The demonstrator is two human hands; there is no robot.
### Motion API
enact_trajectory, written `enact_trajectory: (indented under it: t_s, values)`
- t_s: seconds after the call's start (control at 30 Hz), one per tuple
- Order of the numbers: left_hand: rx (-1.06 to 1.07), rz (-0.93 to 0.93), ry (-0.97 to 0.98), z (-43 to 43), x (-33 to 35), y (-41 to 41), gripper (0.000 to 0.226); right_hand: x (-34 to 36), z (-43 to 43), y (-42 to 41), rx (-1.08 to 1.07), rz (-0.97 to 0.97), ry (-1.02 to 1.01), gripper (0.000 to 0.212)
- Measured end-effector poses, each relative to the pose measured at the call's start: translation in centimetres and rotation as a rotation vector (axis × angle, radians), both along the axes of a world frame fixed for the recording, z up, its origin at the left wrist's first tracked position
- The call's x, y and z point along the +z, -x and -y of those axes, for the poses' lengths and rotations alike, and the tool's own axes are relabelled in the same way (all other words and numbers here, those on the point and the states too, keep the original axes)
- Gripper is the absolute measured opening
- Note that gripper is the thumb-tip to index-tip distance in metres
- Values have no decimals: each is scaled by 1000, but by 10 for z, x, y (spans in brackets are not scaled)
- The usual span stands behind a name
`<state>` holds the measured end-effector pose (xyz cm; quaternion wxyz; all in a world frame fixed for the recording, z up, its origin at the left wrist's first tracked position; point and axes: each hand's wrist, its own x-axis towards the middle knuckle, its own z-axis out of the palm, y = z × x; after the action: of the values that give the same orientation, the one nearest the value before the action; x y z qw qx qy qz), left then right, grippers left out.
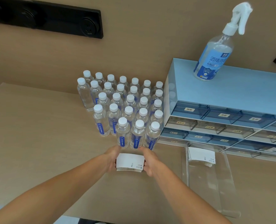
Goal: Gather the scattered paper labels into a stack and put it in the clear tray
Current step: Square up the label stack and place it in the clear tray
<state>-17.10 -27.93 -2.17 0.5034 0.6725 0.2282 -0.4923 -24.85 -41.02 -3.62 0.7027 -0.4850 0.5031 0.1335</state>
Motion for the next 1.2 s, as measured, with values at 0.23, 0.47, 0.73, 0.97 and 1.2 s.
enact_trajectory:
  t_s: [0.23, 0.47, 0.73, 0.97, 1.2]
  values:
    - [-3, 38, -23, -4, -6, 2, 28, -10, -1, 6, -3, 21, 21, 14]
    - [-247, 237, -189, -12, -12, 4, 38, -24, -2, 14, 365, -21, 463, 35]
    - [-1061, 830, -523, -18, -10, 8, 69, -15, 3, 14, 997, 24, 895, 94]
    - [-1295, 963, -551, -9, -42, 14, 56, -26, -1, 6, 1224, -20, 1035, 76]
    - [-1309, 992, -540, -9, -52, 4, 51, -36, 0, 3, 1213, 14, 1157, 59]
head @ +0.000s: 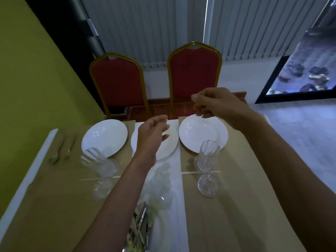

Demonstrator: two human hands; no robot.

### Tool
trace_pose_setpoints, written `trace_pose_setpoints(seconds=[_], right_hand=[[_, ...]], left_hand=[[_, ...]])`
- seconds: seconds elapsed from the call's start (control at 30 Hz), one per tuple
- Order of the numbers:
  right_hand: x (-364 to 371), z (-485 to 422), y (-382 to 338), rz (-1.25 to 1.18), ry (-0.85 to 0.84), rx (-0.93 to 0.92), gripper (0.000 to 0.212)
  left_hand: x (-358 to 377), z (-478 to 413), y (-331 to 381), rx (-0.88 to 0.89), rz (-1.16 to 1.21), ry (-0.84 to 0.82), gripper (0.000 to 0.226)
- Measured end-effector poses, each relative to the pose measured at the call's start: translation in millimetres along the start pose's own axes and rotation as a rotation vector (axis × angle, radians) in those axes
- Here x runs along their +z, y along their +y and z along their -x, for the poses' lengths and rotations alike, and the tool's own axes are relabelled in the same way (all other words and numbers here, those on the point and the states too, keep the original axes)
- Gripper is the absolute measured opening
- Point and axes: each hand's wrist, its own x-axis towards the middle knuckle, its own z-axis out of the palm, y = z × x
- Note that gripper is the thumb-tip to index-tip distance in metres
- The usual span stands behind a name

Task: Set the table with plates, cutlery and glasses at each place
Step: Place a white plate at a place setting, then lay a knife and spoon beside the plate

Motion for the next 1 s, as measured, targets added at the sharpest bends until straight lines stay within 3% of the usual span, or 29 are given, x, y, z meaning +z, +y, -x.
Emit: trace_pose_setpoints(seconds=[0.2,0.4,0.6,1.0], right_hand=[[116.3,40.7,-66.4,0.203,-0.128,-0.067,0.019],[234.4,65.5,-90.5,0.516,-0.267,-0.118,0.02],[339.8,78.7,-73.3,0.621,-0.425,-0.096,0.021],[432.3,68.0,1.2,0.912,-0.541,0.095,0.031]], left_hand=[[-110.4,38.2,12.0,0.006,0.035,0.006,0.018],[-241.7,76.5,-39.8,0.028,-0.192,0.123,0.017],[-344.8,103.1,-123.5,-0.18,-0.299,0.22,0.015],[-419.5,92.7,-204.3,-0.395,-0.56,0.152,0.01]])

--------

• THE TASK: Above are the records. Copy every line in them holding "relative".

• RESPONSE TO THIS EXERCISE:
- Measured end-effector poses, each relative to the pose measured at the call's start: translation in centimetres and rotation as a rotation vector (axis × angle, radians), both along the axes of a world frame fixed for the recording, z up, its origin at the left wrist's first tracked position
- Measured end-effector poses, each relative to the pose measured at the call's start: translation in millimetres along the start pose's own axes and rotation as a rotation vector (axis × angle, radians) in those axes

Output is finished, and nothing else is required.